• [Your assignment]: Reprint the entire listing exactly.

◆ ◆ ◆ ◆

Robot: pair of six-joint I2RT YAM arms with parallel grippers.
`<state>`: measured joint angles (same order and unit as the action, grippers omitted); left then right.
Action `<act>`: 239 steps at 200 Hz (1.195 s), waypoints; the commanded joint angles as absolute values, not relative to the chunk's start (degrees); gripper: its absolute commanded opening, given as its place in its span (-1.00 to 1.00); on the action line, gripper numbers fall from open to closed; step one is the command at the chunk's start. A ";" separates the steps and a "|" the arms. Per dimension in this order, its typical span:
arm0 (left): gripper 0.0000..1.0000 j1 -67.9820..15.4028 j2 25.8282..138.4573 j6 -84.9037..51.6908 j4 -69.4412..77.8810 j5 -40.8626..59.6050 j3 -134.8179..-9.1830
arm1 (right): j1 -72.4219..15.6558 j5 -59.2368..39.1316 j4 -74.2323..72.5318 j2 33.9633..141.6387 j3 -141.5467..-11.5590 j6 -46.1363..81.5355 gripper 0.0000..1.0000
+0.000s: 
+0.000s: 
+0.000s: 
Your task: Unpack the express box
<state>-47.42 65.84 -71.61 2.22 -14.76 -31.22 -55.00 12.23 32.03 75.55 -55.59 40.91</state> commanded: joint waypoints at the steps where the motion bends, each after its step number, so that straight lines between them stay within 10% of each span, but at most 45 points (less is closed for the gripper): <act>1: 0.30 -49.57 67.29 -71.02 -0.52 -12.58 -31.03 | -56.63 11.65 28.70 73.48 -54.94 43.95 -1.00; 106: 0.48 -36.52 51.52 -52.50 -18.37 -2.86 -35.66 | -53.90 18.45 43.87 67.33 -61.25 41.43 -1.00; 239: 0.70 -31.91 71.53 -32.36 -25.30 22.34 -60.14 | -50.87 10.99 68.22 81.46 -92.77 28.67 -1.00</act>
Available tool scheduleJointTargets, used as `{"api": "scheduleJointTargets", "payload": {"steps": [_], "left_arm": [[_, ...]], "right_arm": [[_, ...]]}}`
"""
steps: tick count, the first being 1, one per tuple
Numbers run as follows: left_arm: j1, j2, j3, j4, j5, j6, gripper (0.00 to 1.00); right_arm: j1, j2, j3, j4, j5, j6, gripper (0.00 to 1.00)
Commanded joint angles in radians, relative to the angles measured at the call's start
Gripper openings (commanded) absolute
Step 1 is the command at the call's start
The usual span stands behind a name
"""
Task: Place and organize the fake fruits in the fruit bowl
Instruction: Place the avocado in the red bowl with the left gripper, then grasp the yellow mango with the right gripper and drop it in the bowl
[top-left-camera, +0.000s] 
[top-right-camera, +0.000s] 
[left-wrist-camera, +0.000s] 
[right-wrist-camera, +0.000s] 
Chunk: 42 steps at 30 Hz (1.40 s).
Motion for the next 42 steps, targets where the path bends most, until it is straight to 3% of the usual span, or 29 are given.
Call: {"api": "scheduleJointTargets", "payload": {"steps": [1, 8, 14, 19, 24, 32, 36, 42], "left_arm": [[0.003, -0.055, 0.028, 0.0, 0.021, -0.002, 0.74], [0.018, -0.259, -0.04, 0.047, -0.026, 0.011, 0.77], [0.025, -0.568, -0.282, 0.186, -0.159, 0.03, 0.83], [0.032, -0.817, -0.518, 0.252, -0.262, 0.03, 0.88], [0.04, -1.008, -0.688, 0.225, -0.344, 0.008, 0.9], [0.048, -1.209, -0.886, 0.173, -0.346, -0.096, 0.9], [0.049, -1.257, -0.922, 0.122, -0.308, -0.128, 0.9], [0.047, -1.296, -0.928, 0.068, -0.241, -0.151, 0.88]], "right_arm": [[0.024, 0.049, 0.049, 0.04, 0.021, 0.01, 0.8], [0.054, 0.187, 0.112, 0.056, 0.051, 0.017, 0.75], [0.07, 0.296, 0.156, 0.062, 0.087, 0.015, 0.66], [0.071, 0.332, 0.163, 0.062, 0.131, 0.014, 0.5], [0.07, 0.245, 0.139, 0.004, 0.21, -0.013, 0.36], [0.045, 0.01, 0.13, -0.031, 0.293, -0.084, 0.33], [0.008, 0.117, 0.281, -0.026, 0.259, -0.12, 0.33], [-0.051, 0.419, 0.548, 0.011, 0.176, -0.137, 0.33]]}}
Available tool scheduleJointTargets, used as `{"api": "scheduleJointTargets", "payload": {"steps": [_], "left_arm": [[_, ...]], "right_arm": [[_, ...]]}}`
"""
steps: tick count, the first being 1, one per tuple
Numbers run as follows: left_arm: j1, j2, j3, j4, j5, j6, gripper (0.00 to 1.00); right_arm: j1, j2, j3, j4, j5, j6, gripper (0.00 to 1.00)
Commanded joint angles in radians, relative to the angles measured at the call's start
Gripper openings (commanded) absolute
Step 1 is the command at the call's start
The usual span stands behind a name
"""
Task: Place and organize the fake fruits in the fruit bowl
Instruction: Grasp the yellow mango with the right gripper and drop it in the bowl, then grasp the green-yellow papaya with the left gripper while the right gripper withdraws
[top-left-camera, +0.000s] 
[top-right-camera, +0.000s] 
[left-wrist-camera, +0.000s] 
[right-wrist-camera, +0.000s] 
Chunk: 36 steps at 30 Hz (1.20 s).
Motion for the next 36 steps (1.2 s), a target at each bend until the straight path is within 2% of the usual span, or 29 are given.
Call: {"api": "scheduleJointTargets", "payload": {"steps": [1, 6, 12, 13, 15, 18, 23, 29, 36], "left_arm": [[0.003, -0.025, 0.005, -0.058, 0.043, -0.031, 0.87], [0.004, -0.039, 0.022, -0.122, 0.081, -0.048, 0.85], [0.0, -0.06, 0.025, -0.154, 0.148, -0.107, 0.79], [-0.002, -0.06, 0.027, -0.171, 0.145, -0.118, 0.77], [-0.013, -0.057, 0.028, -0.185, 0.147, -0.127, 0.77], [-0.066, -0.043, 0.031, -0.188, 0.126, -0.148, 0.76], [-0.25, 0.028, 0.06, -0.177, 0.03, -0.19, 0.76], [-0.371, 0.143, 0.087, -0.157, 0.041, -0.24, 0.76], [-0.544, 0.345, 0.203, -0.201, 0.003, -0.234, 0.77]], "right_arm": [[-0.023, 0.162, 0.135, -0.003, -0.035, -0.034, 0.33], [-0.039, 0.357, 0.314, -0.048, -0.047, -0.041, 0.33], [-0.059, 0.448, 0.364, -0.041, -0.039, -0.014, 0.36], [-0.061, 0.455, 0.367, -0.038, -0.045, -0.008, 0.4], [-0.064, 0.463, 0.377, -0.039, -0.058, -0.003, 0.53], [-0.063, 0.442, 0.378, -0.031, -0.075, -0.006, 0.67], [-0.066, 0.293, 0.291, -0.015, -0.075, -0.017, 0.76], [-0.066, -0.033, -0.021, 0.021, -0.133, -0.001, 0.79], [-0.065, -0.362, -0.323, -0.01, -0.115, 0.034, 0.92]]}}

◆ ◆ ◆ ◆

• [Answer space]:
Robot: pair of six-joint I2RT YAM arms with parallel grippers.
`<state>`: measured joint angles (same order and unit as the action, grippers omitted); left then right.
Action `<act>`: 239 steps at 200 Hz (1.195 s), waypoints; the commanded joint angles as absolute values, not relative to the chunk's start (degrees); gripper: its absolute commanded opening, given as its place in its span (-1.00 to 1.00); on the action line, gripper numbers fall from open to closed; step one is the command at the chunk's start. A ";" separates the steps and a "|" the arms. Per dimension in this order, its typical span:
arm0 (left): gripper 0.0000..1.0000 j1 -67.9820..15.4028 j2 25.8282..138.4573 j6 -84.9037..51.6908 j4 -69.4412..77.8810 j5 -40.8626..59.6050 j3 -134.8179..-9.1830
arm1 (right): j1 -72.4219..15.6558 j5 -59.2368..39.1316 j4 -74.2323..72.5318 j2 33.9633..141.6387 j3 -141.5467..-11.5590 j6 -46.1363..81.5355 gripper 0.0000..1.0000
+0.000s: 
+0.000s: 
+0.000s: 
Your task: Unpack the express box
<state>-47.42 65.84 -71.61 2.22 -14.76 -31.22 -55.00 12.23 32.03 75.55 -55.59 40.91</state> commanded: joint waypoints at the steps where the motion bends, each after its step number, so that straight lines between them stay within 10% of each span, but at most 45 points (less is closed for the gripper): <act>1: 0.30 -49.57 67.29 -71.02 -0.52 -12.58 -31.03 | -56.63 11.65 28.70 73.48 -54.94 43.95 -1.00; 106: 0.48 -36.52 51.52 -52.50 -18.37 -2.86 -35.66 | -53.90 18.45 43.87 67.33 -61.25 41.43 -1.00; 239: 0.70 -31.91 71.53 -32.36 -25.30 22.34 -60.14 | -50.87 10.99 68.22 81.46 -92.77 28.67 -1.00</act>
Available tool scheduleJointTargets, used as `{"api": "scheduleJointTargets", "payload": {"steps": [_], "left_arm": [[_, ...]], "right_arm": [[_, ...]]}}`
"""
steps: tick count, the first being 1, one per tuple
Numbers run as follows: left_arm: j1, j2, j3, j4, j5, j6, gripper (0.00 to 1.00); right_arm: j1, j2, j3, j4, j5, j6, gripper (0.00 to 1.00)
Commanded joint angles in radians, relative to the angles measured at the call's start
Gripper openings (commanded) absolute
Step 1 is the command at the call's start
The usual span stands behind a name
"""
Task: Place and organize the fake fruits in the fruit bowl
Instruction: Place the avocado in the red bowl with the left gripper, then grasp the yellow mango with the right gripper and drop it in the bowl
[top-left-camera, +0.000s] 
[top-right-camera, +0.000s] 
[left-wrist-camera, +0.000s] 
[right-wrist-camera, +0.000s] 
Chunk: 42 steps at 30 Hz (1.40 s).
Motion for the next 42 steps, targets where the path bends most, until it is straight to 3% of the usual span, or 29 are given.
Call: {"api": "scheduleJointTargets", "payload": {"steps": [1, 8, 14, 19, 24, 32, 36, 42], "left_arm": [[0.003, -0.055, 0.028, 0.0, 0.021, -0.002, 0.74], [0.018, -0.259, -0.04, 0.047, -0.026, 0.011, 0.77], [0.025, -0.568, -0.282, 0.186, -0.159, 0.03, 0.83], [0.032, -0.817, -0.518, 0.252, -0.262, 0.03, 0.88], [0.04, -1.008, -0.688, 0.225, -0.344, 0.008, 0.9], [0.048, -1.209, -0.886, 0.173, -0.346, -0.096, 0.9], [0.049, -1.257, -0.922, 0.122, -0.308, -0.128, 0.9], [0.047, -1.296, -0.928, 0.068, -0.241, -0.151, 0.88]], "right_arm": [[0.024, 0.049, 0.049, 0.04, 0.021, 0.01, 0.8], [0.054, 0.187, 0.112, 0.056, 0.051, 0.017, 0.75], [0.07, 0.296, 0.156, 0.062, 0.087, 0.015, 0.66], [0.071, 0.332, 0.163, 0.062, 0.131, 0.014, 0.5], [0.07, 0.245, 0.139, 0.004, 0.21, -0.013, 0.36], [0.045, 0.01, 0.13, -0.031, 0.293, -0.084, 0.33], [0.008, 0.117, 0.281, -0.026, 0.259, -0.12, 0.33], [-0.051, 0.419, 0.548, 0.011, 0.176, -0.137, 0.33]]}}
Available tool scheduleJointTargets, used as `{"api": "scheduleJointTargets", "payload": {"steps": [_], "left_arm": [[_, ...]], "right_arm": [[_, ...]]}}`
"""
steps: tick count, the first being 1, one per tuple
Numbers run as follows: left_arm: j1, j2, j3, j4, j5, j6, gripper (0.00 to 1.00); right_arm: j1, j2, j3, j4, j5, j6, gripper (0.00 to 1.00)
Commanded joint angles in radians, relative to the angles measured at the call's start
Gripper openings (commanded) absolute
Step 1 is the command at the call's start
The usual span stands behind a name
"""
Task: Place and organize the fake fruits in the fruit bowl
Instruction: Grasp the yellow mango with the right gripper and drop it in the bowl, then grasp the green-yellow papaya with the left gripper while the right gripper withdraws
[top-left-camera, +0.000s] 
[top-right-camera, +0.000s] 
[left-wrist-camera, +0.000s] 
[right-wrist-camera, +0.000s] 
Chunk: 36 steps at 30 Hz (1.20 s).
Motion for the next 36 steps (1.2 s), a target at each bend until the straight path is within 2% of the usual span, or 29 are given.
Call: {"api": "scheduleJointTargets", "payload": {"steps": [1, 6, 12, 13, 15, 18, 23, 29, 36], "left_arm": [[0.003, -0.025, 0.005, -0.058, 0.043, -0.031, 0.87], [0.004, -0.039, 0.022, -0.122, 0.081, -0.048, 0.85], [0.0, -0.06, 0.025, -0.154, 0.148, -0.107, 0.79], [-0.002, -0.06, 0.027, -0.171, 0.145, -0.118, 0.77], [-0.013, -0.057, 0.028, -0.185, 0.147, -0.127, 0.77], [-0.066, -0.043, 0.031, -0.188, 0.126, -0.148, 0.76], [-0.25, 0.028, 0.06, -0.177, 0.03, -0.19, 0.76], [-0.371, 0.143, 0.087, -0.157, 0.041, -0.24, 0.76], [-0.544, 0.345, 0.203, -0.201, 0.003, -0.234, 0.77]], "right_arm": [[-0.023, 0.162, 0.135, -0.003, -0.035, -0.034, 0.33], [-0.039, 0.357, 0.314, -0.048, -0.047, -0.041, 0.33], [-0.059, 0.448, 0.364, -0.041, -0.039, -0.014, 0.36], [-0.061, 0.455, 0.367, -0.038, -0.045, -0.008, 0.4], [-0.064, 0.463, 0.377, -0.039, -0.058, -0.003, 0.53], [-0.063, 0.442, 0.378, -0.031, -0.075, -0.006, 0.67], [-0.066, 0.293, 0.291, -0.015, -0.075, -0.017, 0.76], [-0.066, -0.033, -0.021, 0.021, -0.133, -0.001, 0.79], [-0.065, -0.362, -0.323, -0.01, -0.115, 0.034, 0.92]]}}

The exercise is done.